HAPPY HALLOW...Nope.

The only radio station I really listen to is K-LOVE. But during the month of October my guilty pleasure is always Thriller Thursdays on Alice 107.7. On Thriller Thursdays people email and call in with their creepy "true" stories. Ghost stories, demon stories, mysterious and unexplainable stories, etc.

I always listen to Thriller Thursdays while be-bopping around my house getting ready for work. Usually after each story I roll my eyes like, "Of COURSE he thought he saw a demon, he took a ouija board to a cemetery and started chanting for dark spirits! Idiot." or "Good grief, that girl needs Jesus in her life." 

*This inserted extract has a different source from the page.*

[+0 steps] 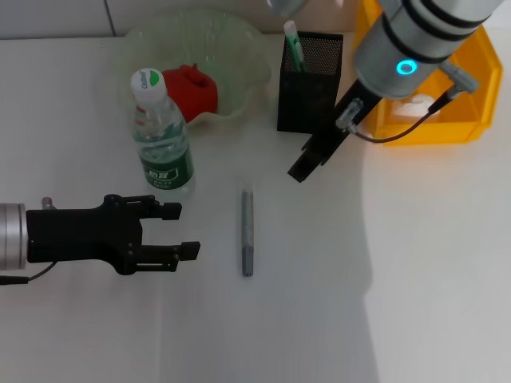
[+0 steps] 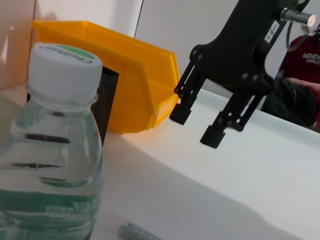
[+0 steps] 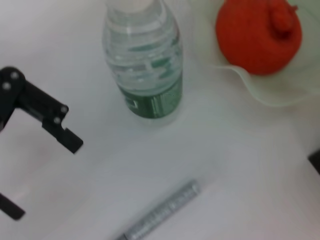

Having been feeling slightly convicted about my Thriller Thursday listening ways, I rationalized that it was only 4 mornings a year! The other 361 were wholesome music days. What was the harm in 4 little mornings of ghost stories? 

This morning, the final Thriller Thursday of the year I woke up particularly excited. The last Thriller Thursday is always the scariest, and this year's Thriller Thursday actually fell on Halloween! I flipped on the radio and hopped out of bed. With eerie music playing in the background I bopped into my living room to turn on the lights. I flipped the switches on my light panel and with a loud "POP!" my kitchen light, living room lights, and dining room lights all briefly popped on and then went dark! In a blind panic I flipped the switches on and off repeatedly...nothing. Strangely, despite the lights not working, my radio stayed on. 

I stood there in the dark, rain pouring outside, with creepy Thriller Thursday music playing in the background and some girl on the radio telling a story about how she thought she was being chased by a demon one time and she kept trying to turn on the lights in her house but the bulbs kept burning out. Suuuuuuperrrrr. 

I made a mad dash for the radio and flicked it to the K-LOVE preset as quickly as possible. Then I found one of the emergency lanterns my dad gave me and got to work on the fuse box. Sadly, I could not get the lights to come back on. Which means I had to get ready for work by lantern light...during a storm...on Halloween.

Suddenly, the routine things I do literally EVERY morning seem like the scariest things in the world. I think a set a world record for Quickest Shower. Have you ever taken a shower via candles and lantern? It seems like it would be relaxing:


But really all I could imagine the whole time was the shower scene from Psycho:


The worst part was, after surviving my shower, I had to get ready for work in the dark. Have you ever tried to put on mascara by candlelight? I'm pretty sure when I got to work this morning my officemates just looked at me and thought, "Good grief. Katie Beth just came to work 30 minutes late wearing Halloween makeup!" Nope, not Halloween makeup, just regular makeup I attempted to apply in the dark. 








Tuesday, October 15, 2013

Well, That's Fine!

While sitting at work one day 2 years ago my office phone rang and I answered. My mother's voice demanded, "Do you know what WTF means!?" I answered that I did, and she explained that she had thought it meant "Well, that's fine." So she had been using it in daily conversations, texts, and emails with people. As in, "Hey, I heard you couldn't bring a casserole to our small group potluck, WTF!" or "You forgot to buy milk. WTF!" During a teacher conference that day she had used "WTF," and was met with looks of shock from the other teachers. That is when she learned the actual meaning of WTF and called me at work, absolutely horrified. My mom, who raised two strong-willed children with nary a cuss word had been using abbreviated cuss-phrases for weeks without realizing it.



I should have known something was amiss. She had just started using "text language" in our emails back and forth, and her use of LOL always seemed uncharacteristically sarcastic and rude. For instance, I would send her an email telling her about my tough day, and she would respond with, "I'm so sorry to hear about your awful day. LOL!" or "Sorry you can't make it to dinner tonight. Dad and I will miss you! LOL!" After the WTF incident I asked her what she thought LOL meant and she said, "Lots of love, of course."

Naturally, I called everyone in my family howling with laughter to tell this story. Eventually it it got passed around so much by word of mouth it wound up being told on a local radio station. For Christmas that year one of our senior pastors got her a "Text Messaging and Online Abbreviations Guide."